EXERCISE REQUIREMENTS: Search the entries below for "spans" and copy each matching line.

INPUT DATA:
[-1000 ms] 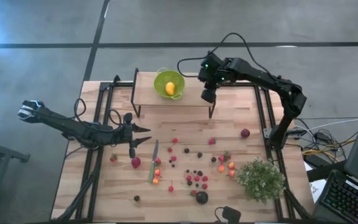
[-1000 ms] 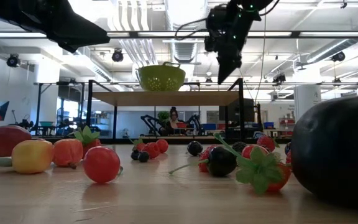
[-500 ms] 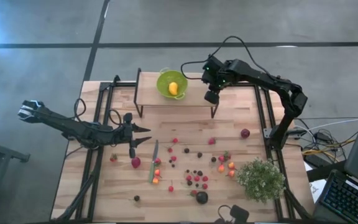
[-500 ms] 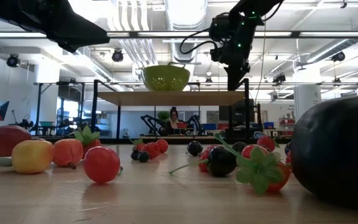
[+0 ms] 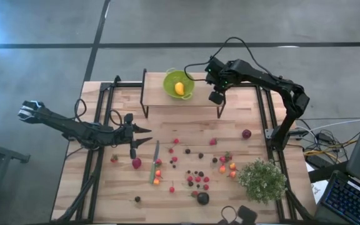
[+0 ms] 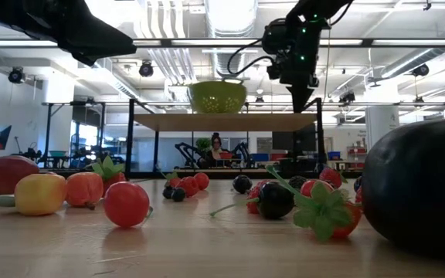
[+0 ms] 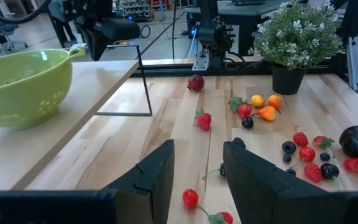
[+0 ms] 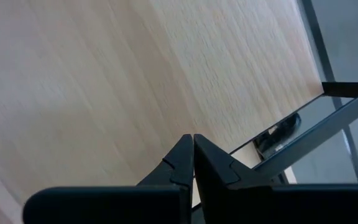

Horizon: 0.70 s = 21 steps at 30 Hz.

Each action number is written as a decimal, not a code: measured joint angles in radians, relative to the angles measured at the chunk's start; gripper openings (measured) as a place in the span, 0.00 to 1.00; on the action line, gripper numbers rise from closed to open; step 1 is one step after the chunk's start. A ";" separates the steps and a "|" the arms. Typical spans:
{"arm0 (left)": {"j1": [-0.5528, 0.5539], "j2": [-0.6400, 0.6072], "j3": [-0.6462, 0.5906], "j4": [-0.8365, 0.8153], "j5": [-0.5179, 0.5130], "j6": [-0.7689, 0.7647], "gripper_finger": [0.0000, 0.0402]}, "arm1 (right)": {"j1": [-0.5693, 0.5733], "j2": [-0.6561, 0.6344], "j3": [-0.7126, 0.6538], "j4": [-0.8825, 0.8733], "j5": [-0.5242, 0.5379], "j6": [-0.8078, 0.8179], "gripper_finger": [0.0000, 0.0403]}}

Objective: Pick & Place Fruit
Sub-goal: Adjust the shelf on the table

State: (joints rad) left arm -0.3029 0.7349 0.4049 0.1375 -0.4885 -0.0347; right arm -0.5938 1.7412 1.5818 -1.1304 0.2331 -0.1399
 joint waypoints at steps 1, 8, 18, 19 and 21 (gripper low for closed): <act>0.000 0.000 0.000 0.000 0.000 0.000 0.36 | -0.002 0.000 0.000 -0.006 0.009 0.003 0.02; 0.000 0.000 0.000 -0.001 0.000 0.000 0.36 | -0.012 -0.001 0.000 -0.045 0.035 0.016 0.02; 0.000 0.000 0.000 -0.006 0.000 0.000 0.36 | -0.016 -0.002 -0.001 -0.048 0.062 0.019 0.02; 0.000 0.000 0.000 -0.006 0.000 0.000 0.36 | -0.016 -0.004 -0.001 -0.045 0.062 0.014 0.02; 0.000 0.000 0.000 -0.006 0.000 0.000 0.36 | -0.016 -0.017 -0.002 -0.027 0.049 0.004 0.02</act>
State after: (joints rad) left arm -0.3027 0.7349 0.4049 0.1318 -0.4881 -0.0346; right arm -0.6098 1.7247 1.5795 -1.1573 0.2818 -0.1356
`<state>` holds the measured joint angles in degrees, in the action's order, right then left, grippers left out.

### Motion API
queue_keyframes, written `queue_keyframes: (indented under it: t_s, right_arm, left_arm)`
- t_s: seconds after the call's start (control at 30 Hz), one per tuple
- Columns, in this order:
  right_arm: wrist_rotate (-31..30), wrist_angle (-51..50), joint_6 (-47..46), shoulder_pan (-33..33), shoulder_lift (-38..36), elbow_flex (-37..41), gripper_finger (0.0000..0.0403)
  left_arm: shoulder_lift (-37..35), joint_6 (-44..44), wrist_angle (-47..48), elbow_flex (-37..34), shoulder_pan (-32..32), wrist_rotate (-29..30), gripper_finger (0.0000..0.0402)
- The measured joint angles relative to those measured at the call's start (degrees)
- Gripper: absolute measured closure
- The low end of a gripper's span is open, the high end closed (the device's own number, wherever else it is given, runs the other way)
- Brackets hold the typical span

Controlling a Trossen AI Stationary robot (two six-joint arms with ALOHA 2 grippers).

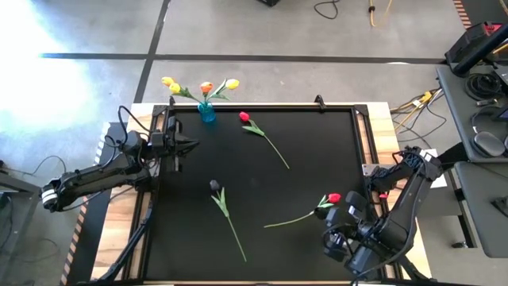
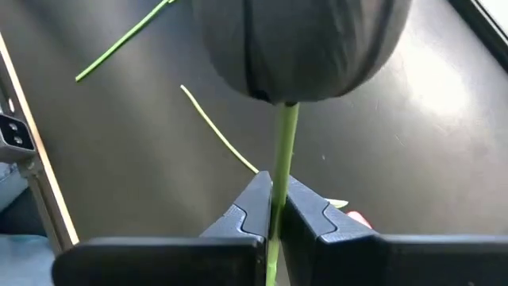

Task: Sort flowers into vase by color
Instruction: Put the top black flower into the transparent vase, then put the top red flower into the transparent vase

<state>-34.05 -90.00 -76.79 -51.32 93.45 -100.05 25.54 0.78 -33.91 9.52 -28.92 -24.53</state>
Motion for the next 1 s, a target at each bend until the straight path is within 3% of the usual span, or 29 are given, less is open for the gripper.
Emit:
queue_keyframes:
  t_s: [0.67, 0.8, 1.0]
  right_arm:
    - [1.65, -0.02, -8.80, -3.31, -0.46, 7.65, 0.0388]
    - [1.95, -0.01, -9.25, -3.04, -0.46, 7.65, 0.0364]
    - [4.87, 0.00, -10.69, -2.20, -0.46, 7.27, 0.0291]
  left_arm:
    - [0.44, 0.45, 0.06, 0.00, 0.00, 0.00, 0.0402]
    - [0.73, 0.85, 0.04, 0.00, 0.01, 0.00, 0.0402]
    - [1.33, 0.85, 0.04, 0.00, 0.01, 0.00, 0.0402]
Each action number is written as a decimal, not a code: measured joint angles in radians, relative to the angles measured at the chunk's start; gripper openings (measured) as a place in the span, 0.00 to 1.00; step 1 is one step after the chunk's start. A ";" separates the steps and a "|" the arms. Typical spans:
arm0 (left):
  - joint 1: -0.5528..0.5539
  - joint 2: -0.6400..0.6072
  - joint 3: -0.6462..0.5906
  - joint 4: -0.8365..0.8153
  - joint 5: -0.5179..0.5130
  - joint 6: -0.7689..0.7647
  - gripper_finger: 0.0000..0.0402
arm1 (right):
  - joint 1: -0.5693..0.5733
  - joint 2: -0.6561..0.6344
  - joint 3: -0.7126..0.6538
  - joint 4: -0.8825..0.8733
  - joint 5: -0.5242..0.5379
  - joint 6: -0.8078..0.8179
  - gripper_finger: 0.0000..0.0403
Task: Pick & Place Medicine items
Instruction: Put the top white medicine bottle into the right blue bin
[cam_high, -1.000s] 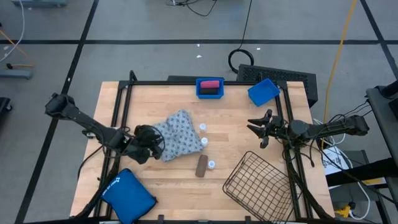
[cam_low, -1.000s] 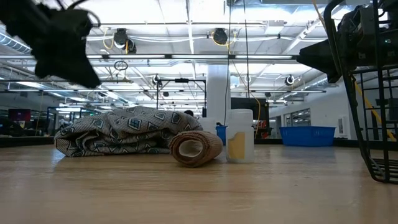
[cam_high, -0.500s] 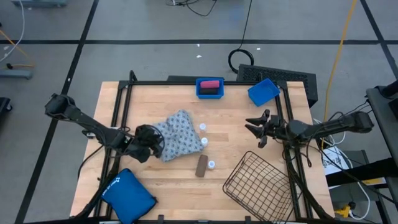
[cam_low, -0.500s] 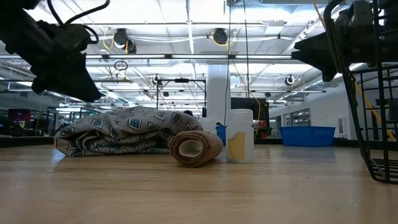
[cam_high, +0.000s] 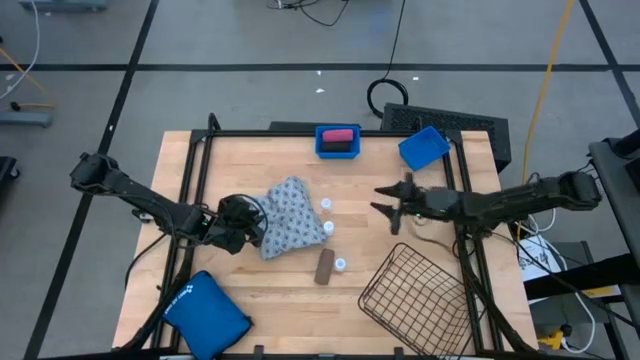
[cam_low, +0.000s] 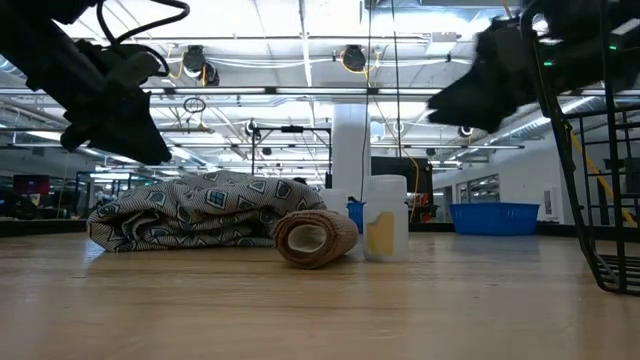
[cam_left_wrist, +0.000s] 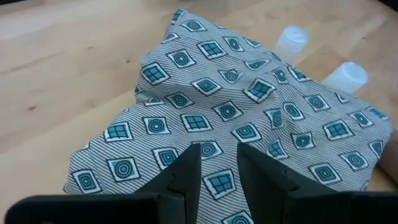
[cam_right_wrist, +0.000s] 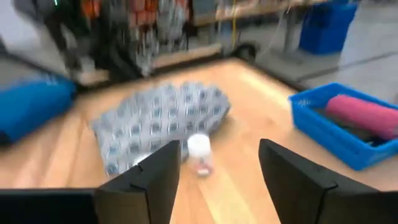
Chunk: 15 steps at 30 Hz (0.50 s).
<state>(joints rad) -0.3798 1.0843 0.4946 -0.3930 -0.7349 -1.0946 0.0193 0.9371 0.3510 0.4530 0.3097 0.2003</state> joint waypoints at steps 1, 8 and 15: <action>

ANSWER FOR THIS EXERCISE:
Each action number is written as a decimal, not a code: measured joint angles in radians, relative to the angles measured at the chunk's start; gripper openings (measured) as a place in the span, 0.00 to 1.00; on the action line, gripper numbers rise from closed to open; step 1 is one step after the chunk's start. A ";" separates the steps and a "|" the arms. Typical spans:
Each action number is written as a decimal, not a code: measured joint angles in radians, relative to the angles measured at the chunk's start; gripper openings (measured) as a place in the span, 0.00 to 1.00; step 1 is one step after the chunk's start. A ";" separates the steps and a "|" the arms. Typical spans:

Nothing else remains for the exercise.